Your work is going to fill a large part of your life, and the only way to be truly satisfied is to do what you believe is great work. And the only way to do great work is to love what you do. If you haven't found it yet, keep looking. Don't settle. As with all matters of the heart, you'll know when you find it. -Steve Jobs
Welcome to the IT Lifestyle page of the CIS Digital Advisor. This page was was created to provide you with some thoughts and tips as you start a career in the IT field. Please take a moment to click on the banners below and read through the various items. Thanks!
"My diverse background, work experience, and education enables me to work across multiple facets." -James A. DiIanni Consulting, LLC
For many, a position in IT is exciting and rewarding. IT jobs are in demand and offer high paying jobs. The reason for this is IT is hard. It tends to be very technical, requires constant professional development, and often takes long hours. It requires dedication. Some of the broader areas in IT are networking/security, programming, Web development, and technical support. In addition to technical knowledge, today's business environment requires "soft skills" that include communication and interpersonal skills. Computer Information Sysytems (CIS) at Olympic College offers various programs in these areas. Please explore the CIS Digital Advisor and review program outcomes and required classes to see what may be a good fit for you. Attending an advising session is strongly recommended.
Lifestyles of the "Rich" and IT:
"Learning all the time. Being able to implement new technologies. Everyday is like a mystery you never know what will happen." -Lynne Abbay, Information Technology Specialist 3, Olympic College
If you are doctor, you have doctor’s lifestyle, if you are a student you have a student’s lifestyle. In the IT industry, you are not signing up for a 9-5 job that relies on time clocks. Rather, many IT jobs support a 24-hour day. Just getting a degree in an IT related field is the start of your professional development. You will also need to stay current in your field by reading journals and Web sites related to you field, attending periodic training and conferences, and developing yourself to where you want to be in five years. IT is constantly changing and so will you if you want to be valuable to your organization. Being an IT professional takes work.

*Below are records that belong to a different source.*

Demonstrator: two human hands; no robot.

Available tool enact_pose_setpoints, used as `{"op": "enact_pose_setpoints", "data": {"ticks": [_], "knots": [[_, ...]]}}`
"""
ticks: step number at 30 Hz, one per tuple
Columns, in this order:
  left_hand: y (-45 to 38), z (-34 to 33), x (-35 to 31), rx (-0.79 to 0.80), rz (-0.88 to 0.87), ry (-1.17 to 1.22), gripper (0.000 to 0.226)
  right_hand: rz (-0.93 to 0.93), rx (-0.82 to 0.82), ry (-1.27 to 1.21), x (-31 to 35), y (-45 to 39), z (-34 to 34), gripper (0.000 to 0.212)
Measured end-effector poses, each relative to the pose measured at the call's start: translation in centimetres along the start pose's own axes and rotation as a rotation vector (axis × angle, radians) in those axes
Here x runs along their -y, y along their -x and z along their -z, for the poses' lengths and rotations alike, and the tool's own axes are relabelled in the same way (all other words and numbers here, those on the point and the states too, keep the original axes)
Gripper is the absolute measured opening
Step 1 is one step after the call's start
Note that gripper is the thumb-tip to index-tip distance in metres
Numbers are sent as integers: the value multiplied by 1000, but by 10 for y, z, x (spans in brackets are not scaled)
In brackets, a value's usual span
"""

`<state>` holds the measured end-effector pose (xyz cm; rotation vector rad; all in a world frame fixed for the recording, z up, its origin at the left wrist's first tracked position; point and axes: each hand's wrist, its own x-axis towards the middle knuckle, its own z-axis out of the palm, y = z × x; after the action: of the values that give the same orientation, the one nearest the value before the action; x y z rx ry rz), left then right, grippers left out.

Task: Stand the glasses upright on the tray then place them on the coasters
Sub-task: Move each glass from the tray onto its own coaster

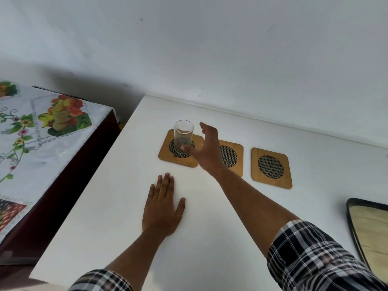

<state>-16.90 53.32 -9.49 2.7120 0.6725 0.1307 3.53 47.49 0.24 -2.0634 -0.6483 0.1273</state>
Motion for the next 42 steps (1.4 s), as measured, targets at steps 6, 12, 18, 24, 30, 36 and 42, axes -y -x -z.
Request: {"op": "enact_pose_setpoints", "data": {"ticks": [6,12,18,24,30,36,42], "knots": [[-1,0,3,4,-21,-12,78,-22,-32,38,-10,40,32,96],[6,-2,-6,63,-1,-24,80,-47,-68,41,-30,91,81,84],[34,-12,-75,67,-78,16,78,-66,-102,43,-65,145,143,80],[53,-40,-174,105,-204,48,78,-111,-203,77,-110,194,232,78],[71,-72,-258,151,-298,66,77,-136,-333,108,-147,233,313,66],[86,-107,-312,181,-365,41,89,-129,-475,267,-185,266,393,63],[93,-122,-317,156,-400,-44,84,-189,-544,481,-230,283,470,66]]}}
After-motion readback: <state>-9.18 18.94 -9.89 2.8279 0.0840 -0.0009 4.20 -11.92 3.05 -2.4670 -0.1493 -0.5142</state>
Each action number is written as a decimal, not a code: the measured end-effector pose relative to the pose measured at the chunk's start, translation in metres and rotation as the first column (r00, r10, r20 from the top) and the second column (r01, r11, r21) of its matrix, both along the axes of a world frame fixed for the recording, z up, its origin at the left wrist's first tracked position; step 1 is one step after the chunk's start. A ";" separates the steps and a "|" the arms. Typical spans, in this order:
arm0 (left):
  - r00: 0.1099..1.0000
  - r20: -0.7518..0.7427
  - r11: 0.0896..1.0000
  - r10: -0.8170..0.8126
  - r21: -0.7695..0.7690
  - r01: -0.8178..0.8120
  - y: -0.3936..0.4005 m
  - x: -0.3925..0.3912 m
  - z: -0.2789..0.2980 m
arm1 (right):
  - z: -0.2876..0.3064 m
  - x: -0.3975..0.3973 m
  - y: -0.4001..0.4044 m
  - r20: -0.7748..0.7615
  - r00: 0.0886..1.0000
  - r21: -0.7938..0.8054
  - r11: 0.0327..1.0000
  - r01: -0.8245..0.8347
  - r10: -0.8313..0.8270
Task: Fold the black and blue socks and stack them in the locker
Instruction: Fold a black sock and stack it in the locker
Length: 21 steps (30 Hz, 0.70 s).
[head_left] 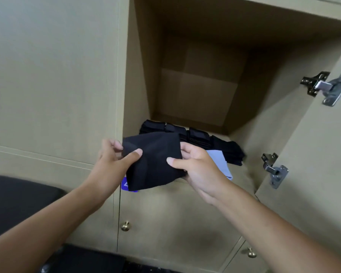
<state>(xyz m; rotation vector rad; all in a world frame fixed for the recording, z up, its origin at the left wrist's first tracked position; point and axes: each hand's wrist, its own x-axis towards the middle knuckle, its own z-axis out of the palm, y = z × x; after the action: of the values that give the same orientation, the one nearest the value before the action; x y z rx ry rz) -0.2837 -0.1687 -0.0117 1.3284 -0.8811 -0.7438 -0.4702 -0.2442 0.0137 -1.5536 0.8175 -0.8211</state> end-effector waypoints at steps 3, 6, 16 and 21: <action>0.975 -0.176 0.990 -0.136 -0.056 0.128 0.000 -0.003 0.002 | 0.001 -0.004 -0.004 0.112 0.994 0.123 0.992 -0.030 0.016; 0.956 -0.169 0.968 -0.242 -0.107 0.226 0.000 -0.006 0.005 | -0.004 -0.006 -0.008 0.181 0.981 0.212 0.977 0.033 -0.072; 0.965 0.090 0.962 -0.246 -0.098 0.255 -0.002 -0.008 0.004 | -0.002 -0.011 -0.006 -0.111 0.993 -0.195 0.980 0.028 -0.050; 0.964 0.112 0.965 -0.242 -0.074 0.251 -0.005 -0.008 0.003 | -0.001 -0.017 -0.008 -0.187 0.982 -0.227 0.972 -0.061 0.018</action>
<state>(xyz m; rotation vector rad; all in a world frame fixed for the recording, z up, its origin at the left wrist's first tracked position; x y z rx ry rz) -0.2919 -0.1734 -0.0083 1.1992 -1.1636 -0.8249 -0.4867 -0.2525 0.0132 -1.8696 0.8428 -0.7730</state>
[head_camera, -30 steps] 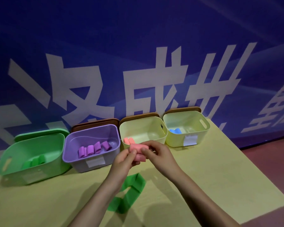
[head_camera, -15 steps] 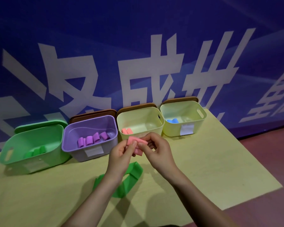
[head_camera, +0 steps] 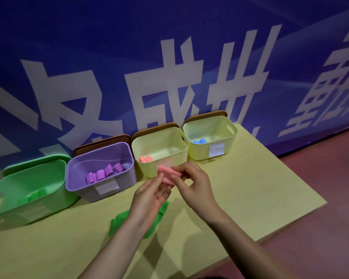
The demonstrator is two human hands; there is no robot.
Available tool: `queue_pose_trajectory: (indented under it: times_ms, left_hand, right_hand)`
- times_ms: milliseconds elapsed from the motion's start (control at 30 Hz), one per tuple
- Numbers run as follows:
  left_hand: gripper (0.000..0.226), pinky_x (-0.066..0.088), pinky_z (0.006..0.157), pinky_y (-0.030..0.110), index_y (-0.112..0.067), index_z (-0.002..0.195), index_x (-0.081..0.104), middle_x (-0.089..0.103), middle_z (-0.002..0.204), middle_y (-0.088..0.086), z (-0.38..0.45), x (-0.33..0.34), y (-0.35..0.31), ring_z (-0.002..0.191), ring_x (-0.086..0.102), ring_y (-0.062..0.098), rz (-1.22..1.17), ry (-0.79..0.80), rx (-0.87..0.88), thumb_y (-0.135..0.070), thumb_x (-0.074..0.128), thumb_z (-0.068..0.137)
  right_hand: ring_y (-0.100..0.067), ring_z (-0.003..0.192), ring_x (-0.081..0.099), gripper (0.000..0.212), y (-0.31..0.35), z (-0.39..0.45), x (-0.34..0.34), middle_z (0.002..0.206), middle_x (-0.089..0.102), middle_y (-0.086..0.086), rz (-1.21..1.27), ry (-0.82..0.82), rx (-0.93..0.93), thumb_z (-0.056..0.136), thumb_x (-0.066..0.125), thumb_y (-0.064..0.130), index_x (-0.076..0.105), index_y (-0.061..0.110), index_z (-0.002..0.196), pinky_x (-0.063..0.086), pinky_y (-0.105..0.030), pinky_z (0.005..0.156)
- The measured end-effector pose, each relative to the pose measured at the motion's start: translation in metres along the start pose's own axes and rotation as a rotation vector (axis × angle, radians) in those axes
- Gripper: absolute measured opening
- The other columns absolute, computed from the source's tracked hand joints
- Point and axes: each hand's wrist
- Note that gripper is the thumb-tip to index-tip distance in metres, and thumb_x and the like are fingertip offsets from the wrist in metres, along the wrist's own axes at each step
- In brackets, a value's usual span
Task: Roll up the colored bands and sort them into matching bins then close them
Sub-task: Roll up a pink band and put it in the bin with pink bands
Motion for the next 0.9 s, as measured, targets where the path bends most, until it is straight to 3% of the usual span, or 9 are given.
queue_pose_trajectory:
  times_ms: [200, 400, 567, 633, 733, 800, 900]
  left_hand:
    - [0.015, 0.059, 0.068, 0.024, 0.002, 0.098, 0.065, 0.072, 0.09, 0.019, 0.003, 0.003, 0.006, 0.08, 0.073, 0.02, -0.099, -0.076, -0.084, -0.004, 0.052, 0.093]
    - [0.019, 0.057, 0.083, 0.032, 0.004, 0.1, 0.063, 0.071, 0.099, 0.023, -0.005, -0.002, -0.004, 0.093, 0.071, 0.027, -0.037, -0.02, -0.067, -0.005, 0.048, 0.095]
    - [0.017, 0.057, 0.08, 0.028, 0.003, 0.1, 0.065, 0.072, 0.096, 0.021, -0.006, -0.01, -0.011, 0.089, 0.072, 0.024, -0.064, -0.075, -0.008, -0.008, 0.053, 0.095]
    - [0.017, 0.057, 0.081, 0.029, 0.004, 0.1, 0.065, 0.071, 0.097, 0.022, -0.006, -0.012, -0.015, 0.087, 0.072, 0.024, -0.052, -0.067, 0.015, -0.005, 0.052, 0.095]
    - [0.023, 0.057, 0.081, 0.027, 0.002, 0.09, 0.068, 0.072, 0.093, 0.02, -0.007, -0.014, -0.019, 0.087, 0.071, 0.022, 0.05, -0.003, 0.064, -0.002, 0.046, 0.096]
    - [0.026, 0.057, 0.082, 0.025, -0.001, 0.091, 0.069, 0.073, 0.094, 0.017, -0.007, -0.013, -0.022, 0.09, 0.071, 0.021, 0.135, 0.031, 0.108, 0.0, 0.043, 0.097]
    - [0.025, 0.055, 0.087, 0.025, -0.005, 0.09, 0.069, 0.074, 0.094, 0.011, -0.007, -0.013, -0.027, 0.091, 0.071, 0.018, 0.223, 0.044, 0.158, -0.001, 0.045, 0.097]
  right_hand:
    - [-0.011, 0.076, 0.052, 0.011, -0.015, -0.007, -0.001, 0.08, 0.056, 0.003, -0.253, 0.02, -0.178, 0.084, 0.067, 0.011, 0.069, 0.012, 0.095, 0.046, -0.029, 0.065]
    - [-0.016, 0.08, 0.056, 0.016, -0.021, -0.005, 0.001, 0.085, 0.061, 0.001, -0.297, 0.063, -0.278, 0.086, 0.067, 0.01, 0.071, 0.009, 0.102, 0.048, -0.03, 0.069]
    - [-0.018, 0.089, 0.059, 0.025, -0.016, 0.005, 0.003, 0.094, 0.063, -0.002, -0.249, 0.219, -0.311, 0.089, 0.06, 0.018, 0.071, 0.012, 0.11, 0.048, -0.026, 0.078]
    - [-0.014, 0.088, 0.06, 0.024, -0.012, 0.006, 0.006, 0.093, 0.063, -0.001, -0.172, 0.221, -0.252, 0.09, 0.059, 0.022, 0.074, 0.012, 0.105, 0.048, -0.023, 0.078]
    - [-0.008, 0.081, 0.06, 0.019, -0.007, 0.011, 0.014, 0.085, 0.062, 0.001, 0.052, 0.142, 0.016, 0.084, 0.066, 0.026, 0.075, 0.009, 0.086, 0.047, -0.02, 0.073]
    - [-0.007, 0.08, 0.06, 0.007, -0.004, 0.013, 0.019, 0.086, 0.062, 0.003, 0.175, 0.142, 0.18, 0.082, 0.071, 0.013, 0.072, 0.014, 0.089, 0.051, -0.024, 0.073]
    - [-0.005, 0.083, 0.06, 0.022, -0.002, 0.015, 0.022, 0.091, 0.063, 0.003, 0.186, 0.187, 0.285, 0.083, 0.069, 0.007, 0.07, 0.023, 0.098, 0.053, -0.025, 0.077]
Point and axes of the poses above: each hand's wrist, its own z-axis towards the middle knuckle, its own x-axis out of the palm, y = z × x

Organizational Expectations of IT Staff:
"Success requires great communication and teamwork... Good processes will never trump having good people." -Jake Christensen, Chief Technologist, Paladin Data Systems
Working in IT is different than most other positions within an organization. For most organizations today, IT is what makes the organization function. Period. If the computers that run the servers that make data possible for the staff and public go dark, most organizations today grind to a halt. IT doesn't typically make money for the organization, but they make it possible for the organization to reach its goals. Most positions in IT are subject to the needs of the organization 24x7. This means, you may be both a cost-entity to the organization and at the same time a vital resource. Your skills are needed at all times to get servers back online, manage Web pages, and troubleshoot programs that stop working when such issues impact the functionally of the organization or the support to its customers. Things need to work and work well. That is where great IT professionalism comes in.
Learning is hard... Why do we say that learning is hard? Because it goes beyond passively participating, and instead challenges your assumptions and beliefs. Learning requires your active involvement. The goal of any presentation, by lecture, video, or a book, is to give you a reasonable framework for *your* learning at a given point in your learning process. Learning doesn't come from hearing or watching, it comes from doing, thinking, and reflecting of what *you* know and how it might be applied to thinking about issues or solving problems. Learning is more than doing the even-numbered questions at the end of the chapter and looking up the answers. This is not learning. Learning is hard. You need to be the one to spend the time to experience learning by research, activity, or discussion. Self-expression is a key indicator of *your* learning when you can explain yourself and your ideas to others in a useful and meaningful way.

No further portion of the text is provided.